:: Problem statement ::
Exactly reproduce the lines from the one holding "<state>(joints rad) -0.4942" through the final line of the listing below, with both ends included and nothing else.

:: Source data ::
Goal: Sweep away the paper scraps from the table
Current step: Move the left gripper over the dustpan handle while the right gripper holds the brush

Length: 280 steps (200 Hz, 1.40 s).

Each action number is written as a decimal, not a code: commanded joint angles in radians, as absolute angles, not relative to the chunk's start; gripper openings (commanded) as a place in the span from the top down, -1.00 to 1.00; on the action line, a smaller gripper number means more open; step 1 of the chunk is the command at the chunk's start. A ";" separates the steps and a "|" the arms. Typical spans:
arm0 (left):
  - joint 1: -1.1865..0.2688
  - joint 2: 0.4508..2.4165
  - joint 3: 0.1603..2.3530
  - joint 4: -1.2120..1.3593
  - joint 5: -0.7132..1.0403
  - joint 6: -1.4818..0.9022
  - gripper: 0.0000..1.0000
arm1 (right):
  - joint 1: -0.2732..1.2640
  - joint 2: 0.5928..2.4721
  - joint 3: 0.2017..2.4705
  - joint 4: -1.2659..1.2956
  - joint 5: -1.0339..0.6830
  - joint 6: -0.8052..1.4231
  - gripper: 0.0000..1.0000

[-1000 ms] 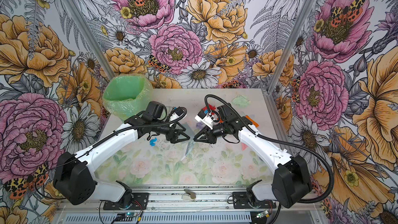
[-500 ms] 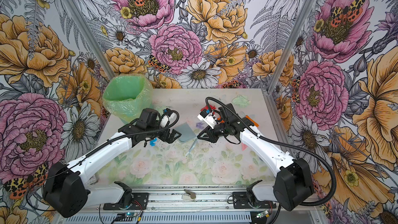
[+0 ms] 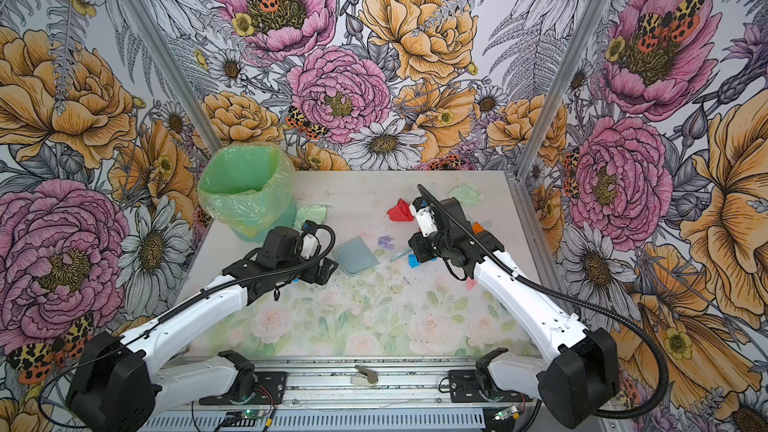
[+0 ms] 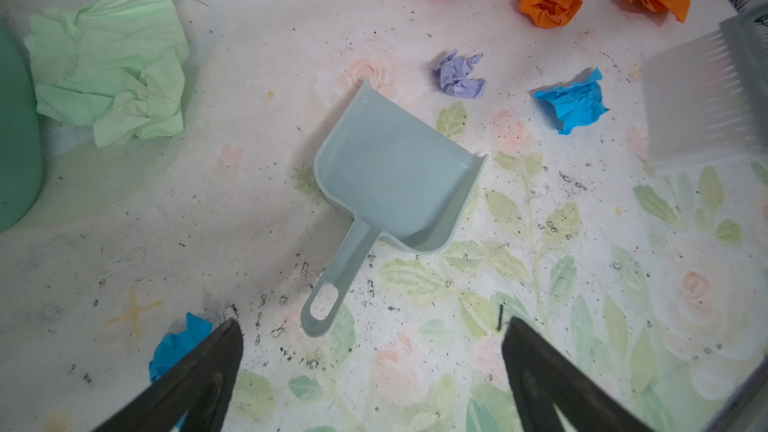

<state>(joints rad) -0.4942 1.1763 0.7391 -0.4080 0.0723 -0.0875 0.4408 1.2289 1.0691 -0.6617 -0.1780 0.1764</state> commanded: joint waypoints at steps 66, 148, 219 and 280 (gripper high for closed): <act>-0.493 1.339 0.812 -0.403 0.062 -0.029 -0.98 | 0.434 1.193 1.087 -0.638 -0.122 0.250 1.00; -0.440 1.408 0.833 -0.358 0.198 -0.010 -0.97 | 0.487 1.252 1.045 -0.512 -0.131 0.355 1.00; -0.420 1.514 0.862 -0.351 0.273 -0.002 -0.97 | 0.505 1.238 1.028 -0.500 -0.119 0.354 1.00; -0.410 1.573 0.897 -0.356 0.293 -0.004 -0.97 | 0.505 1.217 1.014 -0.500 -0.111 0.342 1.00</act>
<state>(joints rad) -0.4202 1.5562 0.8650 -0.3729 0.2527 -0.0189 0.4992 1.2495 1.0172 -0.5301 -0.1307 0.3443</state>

:: Solution for this task ::
<state>(joints rad) -0.4942 1.1763 0.7391 -0.4080 0.0723 -0.0875 0.4408 1.2289 1.0691 -0.6617 -0.1780 0.1764</state> commanded: joint waypoints at steps 66, 148, 219 and 280 (gripper high for closed): <act>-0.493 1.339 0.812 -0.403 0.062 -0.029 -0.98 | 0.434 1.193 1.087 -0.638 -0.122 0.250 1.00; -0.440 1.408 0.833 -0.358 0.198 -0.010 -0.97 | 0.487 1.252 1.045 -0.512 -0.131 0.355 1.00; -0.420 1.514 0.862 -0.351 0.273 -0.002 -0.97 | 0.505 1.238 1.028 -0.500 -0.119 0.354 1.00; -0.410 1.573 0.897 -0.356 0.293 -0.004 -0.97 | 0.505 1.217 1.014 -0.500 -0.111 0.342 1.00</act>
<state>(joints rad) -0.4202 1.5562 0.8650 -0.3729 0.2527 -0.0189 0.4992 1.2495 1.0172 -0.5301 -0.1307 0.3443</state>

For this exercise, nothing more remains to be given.